FRANKFURT, Aug 17 (Reuters) – Germany’s Siemens plans to set up a wind turbine blade factory in Iowa, its first U.S. factory since it entered the wind power business two years ago, to take advantage of growing demand for clean energy there.

The industrial conglomerate said on Thursday it would modernise and equip an existing 20,000 square metre (200,000 square feet) site at Fort Madison, where it expects to employ 250 people and start production in the first half of next year.

“Thanks to the timely tax breaks for wind power passed by Congress and the continuing high oil and gas prices, this market should keep developing very positively,” Siemens’ head of wind power, Andreas Nauen, said in a statement.

The United States trails Europe in developing wind power, with wind energy accounting for less than 1 percent of U.S. electricity production, but its potential is thought to be huge, and current capacity is up 37 percent from last year’s.

Oil major BP Plc (BP.L: Quote, Profile, Research) said earlier this week it had bought U.S. wind energy firm Greenlight Energy Inc. for around $98 million to boost its wind power business in North America.

Siemens’ turbines unit, Power Generation, said it had chosen the Fort Madison site for its proximity to transport links, because moving the 45-metre blades is a logistical challenge.

Siemens, which makes a wide range of products from light bulbs to trains, entered the wind power market by buying Denmark’s Bonus Energy at the end of 2004.

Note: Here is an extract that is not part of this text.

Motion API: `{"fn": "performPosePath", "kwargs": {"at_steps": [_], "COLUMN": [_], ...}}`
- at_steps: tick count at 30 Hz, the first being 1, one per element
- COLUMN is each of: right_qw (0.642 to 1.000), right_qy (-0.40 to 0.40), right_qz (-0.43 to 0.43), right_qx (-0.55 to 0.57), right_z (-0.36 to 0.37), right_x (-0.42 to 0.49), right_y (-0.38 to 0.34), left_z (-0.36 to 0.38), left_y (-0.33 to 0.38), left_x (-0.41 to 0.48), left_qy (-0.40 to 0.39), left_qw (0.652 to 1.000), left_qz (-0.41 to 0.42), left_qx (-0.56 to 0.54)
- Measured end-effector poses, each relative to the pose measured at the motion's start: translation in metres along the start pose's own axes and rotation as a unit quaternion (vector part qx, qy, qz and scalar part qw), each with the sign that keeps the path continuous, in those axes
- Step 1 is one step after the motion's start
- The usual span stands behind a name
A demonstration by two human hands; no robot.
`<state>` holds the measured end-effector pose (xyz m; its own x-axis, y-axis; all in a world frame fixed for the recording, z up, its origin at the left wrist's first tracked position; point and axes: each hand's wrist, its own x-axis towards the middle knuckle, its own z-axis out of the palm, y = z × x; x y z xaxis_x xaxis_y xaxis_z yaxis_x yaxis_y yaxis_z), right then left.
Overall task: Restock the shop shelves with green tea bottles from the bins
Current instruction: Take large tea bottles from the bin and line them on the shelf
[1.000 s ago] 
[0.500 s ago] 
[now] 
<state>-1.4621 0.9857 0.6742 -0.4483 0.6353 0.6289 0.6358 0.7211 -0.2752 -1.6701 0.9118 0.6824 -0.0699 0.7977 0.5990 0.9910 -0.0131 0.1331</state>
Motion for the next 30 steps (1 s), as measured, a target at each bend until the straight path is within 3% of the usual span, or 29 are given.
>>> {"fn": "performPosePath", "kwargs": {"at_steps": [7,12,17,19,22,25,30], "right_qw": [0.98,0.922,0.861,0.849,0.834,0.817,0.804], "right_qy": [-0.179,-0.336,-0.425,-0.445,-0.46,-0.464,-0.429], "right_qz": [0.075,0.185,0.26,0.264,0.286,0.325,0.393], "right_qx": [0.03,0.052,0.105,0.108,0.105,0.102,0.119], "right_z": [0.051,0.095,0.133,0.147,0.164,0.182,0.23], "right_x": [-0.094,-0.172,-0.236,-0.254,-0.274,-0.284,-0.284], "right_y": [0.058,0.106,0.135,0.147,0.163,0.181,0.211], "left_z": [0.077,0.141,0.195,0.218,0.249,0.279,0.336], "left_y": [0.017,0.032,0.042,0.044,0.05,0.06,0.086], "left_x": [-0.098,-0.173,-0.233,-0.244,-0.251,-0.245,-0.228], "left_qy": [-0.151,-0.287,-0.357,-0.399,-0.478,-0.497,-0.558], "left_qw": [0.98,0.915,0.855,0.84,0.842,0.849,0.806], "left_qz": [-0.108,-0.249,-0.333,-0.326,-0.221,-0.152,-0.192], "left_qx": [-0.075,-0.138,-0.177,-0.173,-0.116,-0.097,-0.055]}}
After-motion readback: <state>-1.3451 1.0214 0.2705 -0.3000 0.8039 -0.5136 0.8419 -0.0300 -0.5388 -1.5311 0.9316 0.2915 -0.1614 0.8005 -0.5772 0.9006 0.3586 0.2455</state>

Its capacity has almost tripled since then to around 1,100 megawatts, and its staff has increased to 2,000 employees from 800. Order intake in the first nine months of this fiscal year rose 182 percent over the year-ago period.

Power Generation made sales of 8.1 billion euros ($10.4 billion) in Siemens’ past fiscal year to end-September, around 11 percent of Siemens’ total revenues. It is one of the conglomerate’s most profitable units.

This article is the work of the source indicated. Any opinions expressed in it are not necessarily those of National Wind Watch.

The copyright of this article resides with the author or publisher indicated. As part of its noncommercial educational effort to present the environmental, social, scientific, and economic issues of large-scale wind power development to a global audience seeking such information, National Wind Watch endeavors to observe “fair use” as provided for in section 107 of U.S. Copyright Law and similar “fair dealing” provisions of the copyright laws of other nations. Send requests to excerpt, general inquiries, and comments via e-mail.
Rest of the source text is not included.